In the answer, each line from the top of the material through the line that contains "Each request in" is restated exactly. No picture is given again.
==== MATERIAL SHOWN ====
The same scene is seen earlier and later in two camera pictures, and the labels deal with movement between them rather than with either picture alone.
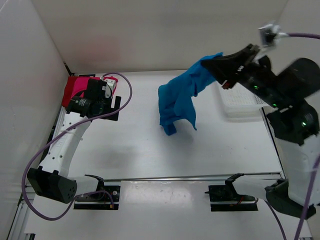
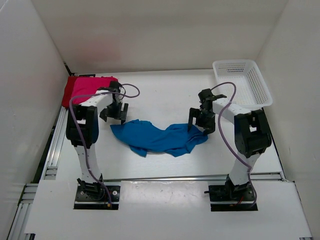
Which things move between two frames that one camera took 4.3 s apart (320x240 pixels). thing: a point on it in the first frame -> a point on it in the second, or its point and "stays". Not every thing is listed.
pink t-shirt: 81,84 stays
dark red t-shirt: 68,90 stays
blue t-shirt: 176,97 -> 144,137
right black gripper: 223,67 -> 209,126
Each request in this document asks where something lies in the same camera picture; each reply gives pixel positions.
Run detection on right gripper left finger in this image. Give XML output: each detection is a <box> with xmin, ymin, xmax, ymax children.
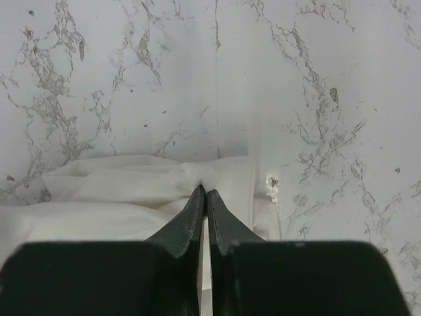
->
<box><xmin>147</xmin><ymin>186</ymin><xmax>205</xmax><ymax>315</ymax></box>

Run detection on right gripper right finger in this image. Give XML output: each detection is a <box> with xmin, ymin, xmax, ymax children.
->
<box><xmin>206</xmin><ymin>190</ymin><xmax>264</xmax><ymax>315</ymax></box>

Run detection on white t shirt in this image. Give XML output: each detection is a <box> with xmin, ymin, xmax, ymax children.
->
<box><xmin>1</xmin><ymin>155</ymin><xmax>281</xmax><ymax>261</ymax></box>

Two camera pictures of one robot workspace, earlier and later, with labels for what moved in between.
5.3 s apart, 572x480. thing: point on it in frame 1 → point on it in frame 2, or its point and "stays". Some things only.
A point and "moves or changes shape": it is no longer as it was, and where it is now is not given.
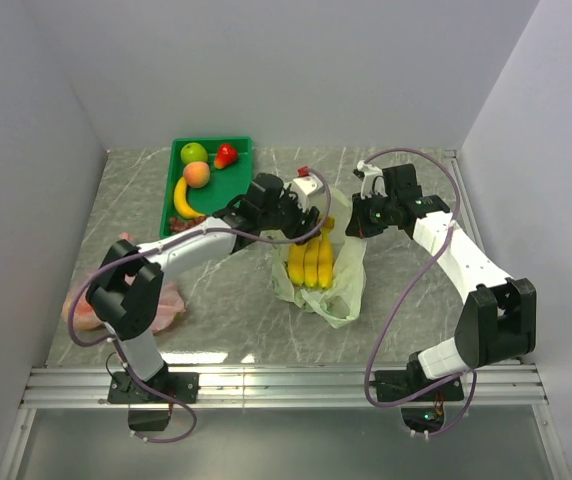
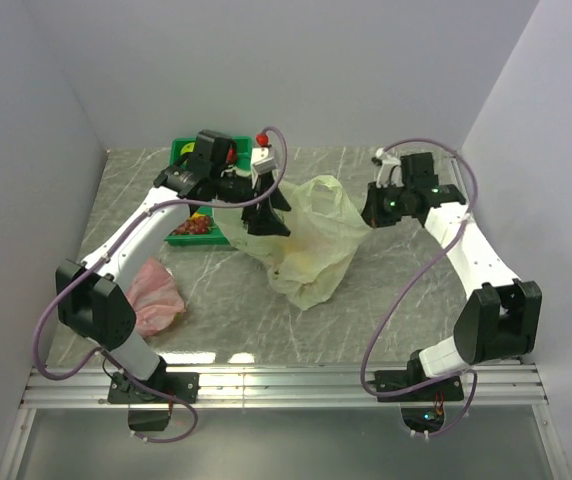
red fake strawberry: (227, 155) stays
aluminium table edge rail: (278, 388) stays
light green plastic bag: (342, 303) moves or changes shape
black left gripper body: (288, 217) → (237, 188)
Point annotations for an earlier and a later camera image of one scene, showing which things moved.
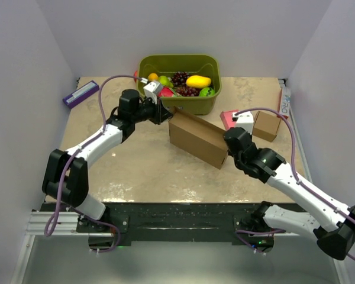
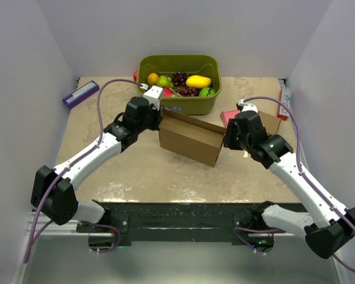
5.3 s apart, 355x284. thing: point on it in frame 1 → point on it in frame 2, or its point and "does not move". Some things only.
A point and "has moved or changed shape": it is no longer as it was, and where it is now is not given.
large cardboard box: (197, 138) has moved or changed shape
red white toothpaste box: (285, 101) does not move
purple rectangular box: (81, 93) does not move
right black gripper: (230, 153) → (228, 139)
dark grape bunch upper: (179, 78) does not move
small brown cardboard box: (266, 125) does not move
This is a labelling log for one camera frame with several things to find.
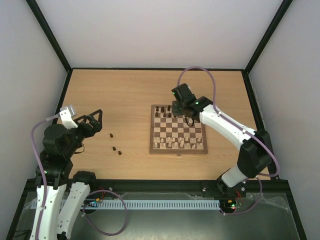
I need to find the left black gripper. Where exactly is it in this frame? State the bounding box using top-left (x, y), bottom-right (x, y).
top-left (64, 108), bottom-right (104, 157)

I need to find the white slotted cable duct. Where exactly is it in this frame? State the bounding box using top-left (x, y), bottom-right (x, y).
top-left (29, 199), bottom-right (221, 211)

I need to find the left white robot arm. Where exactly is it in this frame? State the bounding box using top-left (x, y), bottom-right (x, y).
top-left (30, 105), bottom-right (103, 240)

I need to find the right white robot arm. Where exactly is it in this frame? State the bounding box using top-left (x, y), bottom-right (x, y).
top-left (171, 83), bottom-right (272, 196)

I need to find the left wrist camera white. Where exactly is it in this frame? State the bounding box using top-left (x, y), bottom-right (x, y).
top-left (59, 104), bottom-right (78, 130)

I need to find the wooden chess board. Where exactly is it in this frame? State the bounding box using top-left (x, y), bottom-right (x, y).
top-left (149, 104), bottom-right (208, 155)

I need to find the light king piece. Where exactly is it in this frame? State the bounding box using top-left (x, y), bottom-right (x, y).
top-left (179, 140), bottom-right (185, 148)

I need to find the black aluminium frame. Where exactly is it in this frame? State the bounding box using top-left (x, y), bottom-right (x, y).
top-left (6, 0), bottom-right (307, 240)

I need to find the metal base plate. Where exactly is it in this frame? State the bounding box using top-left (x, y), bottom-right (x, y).
top-left (16, 193), bottom-right (300, 240)

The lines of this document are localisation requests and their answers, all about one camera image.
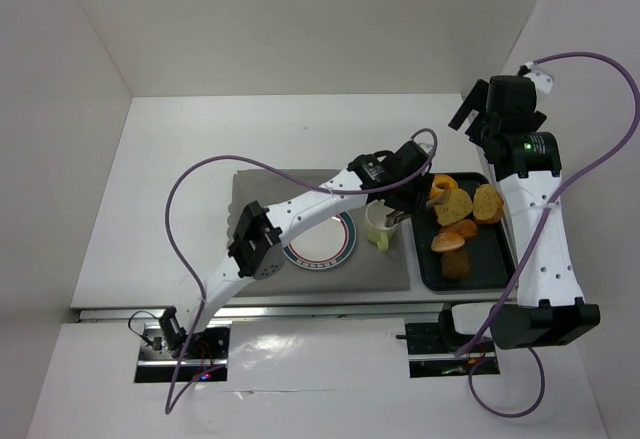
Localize metal serving tongs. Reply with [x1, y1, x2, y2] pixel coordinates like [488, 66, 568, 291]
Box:
[384, 190, 451, 228]

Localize cut bread slice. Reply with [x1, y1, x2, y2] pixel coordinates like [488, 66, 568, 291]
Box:
[433, 188, 473, 226]
[473, 184, 504, 225]

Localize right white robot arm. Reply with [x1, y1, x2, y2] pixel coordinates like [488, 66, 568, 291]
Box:
[449, 72, 601, 350]

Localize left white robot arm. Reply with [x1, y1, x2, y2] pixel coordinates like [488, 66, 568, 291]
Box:
[159, 140, 436, 357]

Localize dark brown bread piece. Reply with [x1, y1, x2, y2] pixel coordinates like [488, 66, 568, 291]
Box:
[441, 249, 471, 280]

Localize orange glazed donut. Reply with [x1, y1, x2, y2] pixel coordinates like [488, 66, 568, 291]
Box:
[428, 174, 459, 200]

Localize pale green mug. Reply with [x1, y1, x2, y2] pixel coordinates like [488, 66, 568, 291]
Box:
[364, 201, 397, 252]

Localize sugared round bun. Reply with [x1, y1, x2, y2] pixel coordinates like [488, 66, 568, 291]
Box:
[431, 232, 466, 253]

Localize brown glazed bun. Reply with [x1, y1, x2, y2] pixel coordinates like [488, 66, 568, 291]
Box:
[439, 219, 478, 240]

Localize black baking tray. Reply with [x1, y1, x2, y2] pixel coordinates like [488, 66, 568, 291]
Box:
[411, 173, 514, 293]

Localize white plate green red rim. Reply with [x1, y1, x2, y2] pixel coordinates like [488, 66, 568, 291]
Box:
[284, 212, 357, 271]

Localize aluminium rail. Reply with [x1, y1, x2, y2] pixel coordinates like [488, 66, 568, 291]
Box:
[79, 302, 444, 324]

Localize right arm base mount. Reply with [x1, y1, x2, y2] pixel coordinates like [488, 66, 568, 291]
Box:
[395, 303, 500, 379]

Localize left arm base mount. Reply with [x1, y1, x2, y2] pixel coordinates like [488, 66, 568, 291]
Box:
[127, 311, 232, 384]

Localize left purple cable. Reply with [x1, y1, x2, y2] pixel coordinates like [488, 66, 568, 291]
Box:
[164, 128, 439, 415]

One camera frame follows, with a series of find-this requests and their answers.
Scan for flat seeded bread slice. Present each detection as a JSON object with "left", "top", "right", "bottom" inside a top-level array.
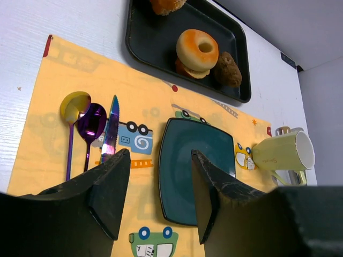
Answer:
[{"left": 175, "top": 58, "right": 210, "bottom": 80}]

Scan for orange glazed donut bread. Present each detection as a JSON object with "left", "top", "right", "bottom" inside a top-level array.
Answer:
[{"left": 176, "top": 29, "right": 219, "bottom": 72}]

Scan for brown chocolate bread roll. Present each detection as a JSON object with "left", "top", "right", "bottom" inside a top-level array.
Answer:
[{"left": 213, "top": 51, "right": 242, "bottom": 87}]

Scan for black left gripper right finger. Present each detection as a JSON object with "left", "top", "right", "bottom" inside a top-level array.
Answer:
[{"left": 190, "top": 149, "right": 279, "bottom": 245}]

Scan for iridescent table knife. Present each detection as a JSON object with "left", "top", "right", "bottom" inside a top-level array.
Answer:
[{"left": 100, "top": 95, "right": 120, "bottom": 163}]

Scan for silver metal tongs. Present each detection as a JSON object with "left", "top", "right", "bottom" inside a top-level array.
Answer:
[{"left": 275, "top": 127, "right": 313, "bottom": 186}]

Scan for right blue table label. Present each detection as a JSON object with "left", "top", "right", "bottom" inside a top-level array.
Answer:
[{"left": 280, "top": 52, "right": 296, "bottom": 69}]

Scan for yellow cartoon car placemat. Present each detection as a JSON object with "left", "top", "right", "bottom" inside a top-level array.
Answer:
[{"left": 8, "top": 35, "right": 271, "bottom": 256}]

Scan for black baking tray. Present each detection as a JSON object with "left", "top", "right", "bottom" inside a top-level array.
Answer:
[{"left": 125, "top": 1, "right": 251, "bottom": 103}]

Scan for gold bowl spoon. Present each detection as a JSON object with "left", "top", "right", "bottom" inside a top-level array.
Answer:
[{"left": 60, "top": 91, "right": 91, "bottom": 181}]

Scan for dark teal square plate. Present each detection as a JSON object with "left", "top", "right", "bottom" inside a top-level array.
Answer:
[{"left": 158, "top": 118, "right": 236, "bottom": 226}]

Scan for large orange bread loaf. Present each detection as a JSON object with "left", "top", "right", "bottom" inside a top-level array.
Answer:
[{"left": 150, "top": 0, "right": 186, "bottom": 16}]

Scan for purple iridescent spoon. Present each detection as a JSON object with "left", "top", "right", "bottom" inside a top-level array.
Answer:
[{"left": 77, "top": 103, "right": 107, "bottom": 172}]

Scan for pale green mug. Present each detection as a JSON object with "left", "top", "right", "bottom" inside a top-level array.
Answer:
[{"left": 252, "top": 131, "right": 315, "bottom": 186}]

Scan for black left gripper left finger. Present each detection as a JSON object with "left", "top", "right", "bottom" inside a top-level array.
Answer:
[{"left": 18, "top": 148, "right": 131, "bottom": 241}]

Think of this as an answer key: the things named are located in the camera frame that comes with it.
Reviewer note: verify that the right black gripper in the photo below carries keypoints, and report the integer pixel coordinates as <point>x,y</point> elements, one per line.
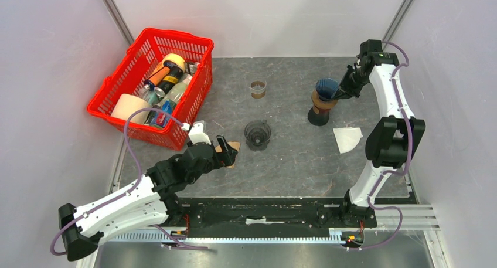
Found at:
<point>344,87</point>

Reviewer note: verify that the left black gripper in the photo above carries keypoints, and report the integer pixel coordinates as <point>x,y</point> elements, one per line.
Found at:
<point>226,158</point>

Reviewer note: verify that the blue ribbed dripper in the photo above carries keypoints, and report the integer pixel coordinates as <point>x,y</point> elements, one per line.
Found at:
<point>326,89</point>

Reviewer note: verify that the brown wooden ring holder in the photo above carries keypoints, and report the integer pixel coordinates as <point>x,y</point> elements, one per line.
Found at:
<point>320,106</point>

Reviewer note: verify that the white paper coffee filter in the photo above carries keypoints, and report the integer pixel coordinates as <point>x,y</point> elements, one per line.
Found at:
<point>347,138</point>

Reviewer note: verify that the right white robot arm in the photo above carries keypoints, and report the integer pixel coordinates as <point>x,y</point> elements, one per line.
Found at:
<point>392,143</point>

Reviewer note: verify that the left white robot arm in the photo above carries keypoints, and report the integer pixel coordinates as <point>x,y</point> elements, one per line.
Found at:
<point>149,200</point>

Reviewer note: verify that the brown paper coffee filter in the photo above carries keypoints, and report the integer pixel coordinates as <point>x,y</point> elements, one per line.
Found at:
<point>235,145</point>

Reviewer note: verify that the grey transparent dripper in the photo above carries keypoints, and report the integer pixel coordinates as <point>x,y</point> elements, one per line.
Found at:
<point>257,134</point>

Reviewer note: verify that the black red carafe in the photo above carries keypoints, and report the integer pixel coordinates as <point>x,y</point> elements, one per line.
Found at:
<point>318,117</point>

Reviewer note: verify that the small glass with brown band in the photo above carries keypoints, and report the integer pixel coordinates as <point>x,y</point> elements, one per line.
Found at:
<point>258,89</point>

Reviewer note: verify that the clear plastic bottle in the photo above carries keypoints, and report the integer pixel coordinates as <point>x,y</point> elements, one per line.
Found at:
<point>178,90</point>

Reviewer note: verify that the orange black bottle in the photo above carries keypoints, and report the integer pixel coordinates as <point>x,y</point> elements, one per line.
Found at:
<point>160,72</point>

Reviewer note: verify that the yellow tape roll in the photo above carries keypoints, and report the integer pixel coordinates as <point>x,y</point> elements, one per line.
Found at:
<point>173,60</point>

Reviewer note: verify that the red plastic basket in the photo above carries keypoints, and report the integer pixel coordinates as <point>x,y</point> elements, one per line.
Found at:
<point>142,57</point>

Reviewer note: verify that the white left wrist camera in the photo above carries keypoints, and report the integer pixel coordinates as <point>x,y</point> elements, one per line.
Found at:
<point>196,133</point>

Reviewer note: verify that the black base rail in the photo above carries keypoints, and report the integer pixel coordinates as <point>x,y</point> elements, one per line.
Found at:
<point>267,217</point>

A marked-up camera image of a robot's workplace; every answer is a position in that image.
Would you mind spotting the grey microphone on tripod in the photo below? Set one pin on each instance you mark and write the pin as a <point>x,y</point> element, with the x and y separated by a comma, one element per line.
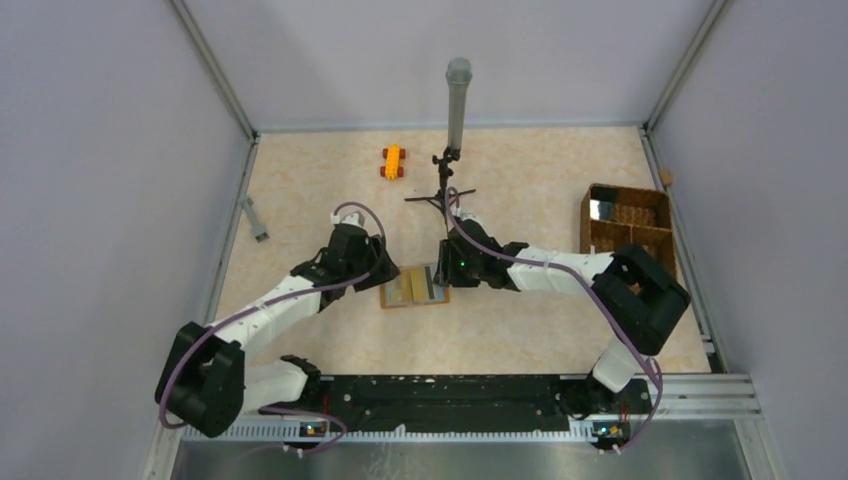
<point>458,77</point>

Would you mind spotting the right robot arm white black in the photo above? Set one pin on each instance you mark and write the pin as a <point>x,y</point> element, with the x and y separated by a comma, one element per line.
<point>641,301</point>

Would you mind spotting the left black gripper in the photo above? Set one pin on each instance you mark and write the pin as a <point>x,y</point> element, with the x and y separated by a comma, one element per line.
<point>383,269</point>

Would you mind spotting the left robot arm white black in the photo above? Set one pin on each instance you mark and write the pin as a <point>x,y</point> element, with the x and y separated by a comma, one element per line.
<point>206,383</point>

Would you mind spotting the grey metal bracket tool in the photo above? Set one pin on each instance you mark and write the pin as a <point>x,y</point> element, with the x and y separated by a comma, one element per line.
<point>258,229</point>

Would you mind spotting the orange toy block car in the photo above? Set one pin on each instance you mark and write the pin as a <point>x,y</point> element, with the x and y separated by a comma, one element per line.
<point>392,169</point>

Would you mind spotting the woven wicker divided basket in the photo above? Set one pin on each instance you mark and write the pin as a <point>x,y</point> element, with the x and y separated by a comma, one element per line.
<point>642,217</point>

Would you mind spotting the black card stack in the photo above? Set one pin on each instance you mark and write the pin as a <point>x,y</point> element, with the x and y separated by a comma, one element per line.
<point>602,200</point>

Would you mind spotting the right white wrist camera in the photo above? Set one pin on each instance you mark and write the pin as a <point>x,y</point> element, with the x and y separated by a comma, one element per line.
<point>469,217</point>

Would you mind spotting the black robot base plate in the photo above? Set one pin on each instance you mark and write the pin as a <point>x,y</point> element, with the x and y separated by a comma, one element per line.
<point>464,403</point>

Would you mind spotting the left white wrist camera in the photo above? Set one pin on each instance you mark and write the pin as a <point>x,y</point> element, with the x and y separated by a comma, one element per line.
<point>355,218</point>

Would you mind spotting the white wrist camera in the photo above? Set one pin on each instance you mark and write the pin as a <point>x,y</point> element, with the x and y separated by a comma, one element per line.
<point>355,218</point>
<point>469,217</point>

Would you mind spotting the white slotted cable duct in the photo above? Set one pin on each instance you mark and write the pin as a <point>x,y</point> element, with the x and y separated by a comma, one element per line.
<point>287,431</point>

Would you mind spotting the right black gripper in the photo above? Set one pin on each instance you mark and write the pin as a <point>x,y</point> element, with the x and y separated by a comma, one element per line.
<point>447,273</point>

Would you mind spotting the small wooden block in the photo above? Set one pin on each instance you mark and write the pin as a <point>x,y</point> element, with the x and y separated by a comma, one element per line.
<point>666,177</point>

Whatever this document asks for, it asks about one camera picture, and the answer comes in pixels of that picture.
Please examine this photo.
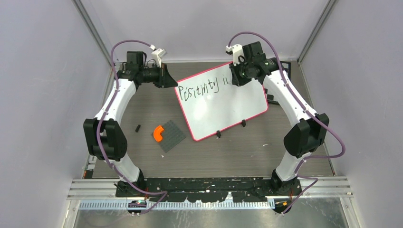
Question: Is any orange curved pipe piece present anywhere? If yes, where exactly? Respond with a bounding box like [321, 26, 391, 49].
[153, 125, 164, 142]

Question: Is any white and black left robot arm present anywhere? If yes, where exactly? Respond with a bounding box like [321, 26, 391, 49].
[83, 48, 178, 197]

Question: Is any grey studded base plate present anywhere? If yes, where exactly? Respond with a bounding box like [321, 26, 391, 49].
[158, 120, 186, 153]

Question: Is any black and white checkerboard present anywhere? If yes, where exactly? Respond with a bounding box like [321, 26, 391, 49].
[263, 61, 291, 105]

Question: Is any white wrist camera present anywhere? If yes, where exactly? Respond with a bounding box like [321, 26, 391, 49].
[149, 45, 167, 67]
[225, 44, 245, 66]

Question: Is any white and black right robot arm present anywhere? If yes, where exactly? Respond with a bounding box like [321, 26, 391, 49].
[226, 41, 329, 195]

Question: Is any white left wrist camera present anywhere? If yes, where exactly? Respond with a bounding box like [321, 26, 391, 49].
[149, 45, 167, 67]

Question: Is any aluminium frame rail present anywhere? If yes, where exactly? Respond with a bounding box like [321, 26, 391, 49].
[67, 177, 354, 212]

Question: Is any white board with pink frame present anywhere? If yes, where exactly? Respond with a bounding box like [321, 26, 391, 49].
[175, 62, 269, 141]

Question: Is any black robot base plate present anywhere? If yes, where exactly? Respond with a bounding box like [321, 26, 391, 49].
[115, 177, 302, 203]

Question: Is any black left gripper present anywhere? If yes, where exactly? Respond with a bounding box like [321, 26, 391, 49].
[140, 63, 179, 89]

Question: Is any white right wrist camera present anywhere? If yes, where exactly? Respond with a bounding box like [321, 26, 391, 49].
[225, 44, 245, 66]

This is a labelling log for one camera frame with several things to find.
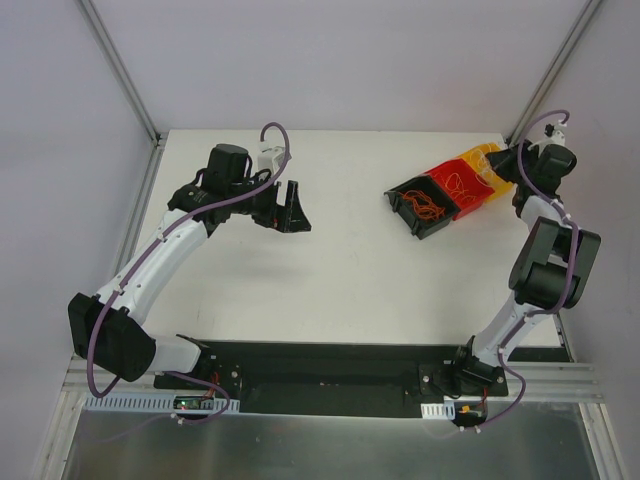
====
- [OUTPUT]
The same scene is seen earlier and later in two camera pictures, and the labels deal with movement between them rather than with either picture alone.
Which things move between two frames that one camera took 4.3 s apart (320x240 pixels). thing: a point on it in the first frame -> a point on it in the second, or its point and "stays". Not every thing is listed.
pink t-shirt: 81,84 stays
dark red t-shirt: 68,90 stays
blue t-shirt: 176,97 -> 144,137
right black gripper: 223,67 -> 209,126
Each request in this document asks where something lies in the same camera picture; each reply gives pixel positions.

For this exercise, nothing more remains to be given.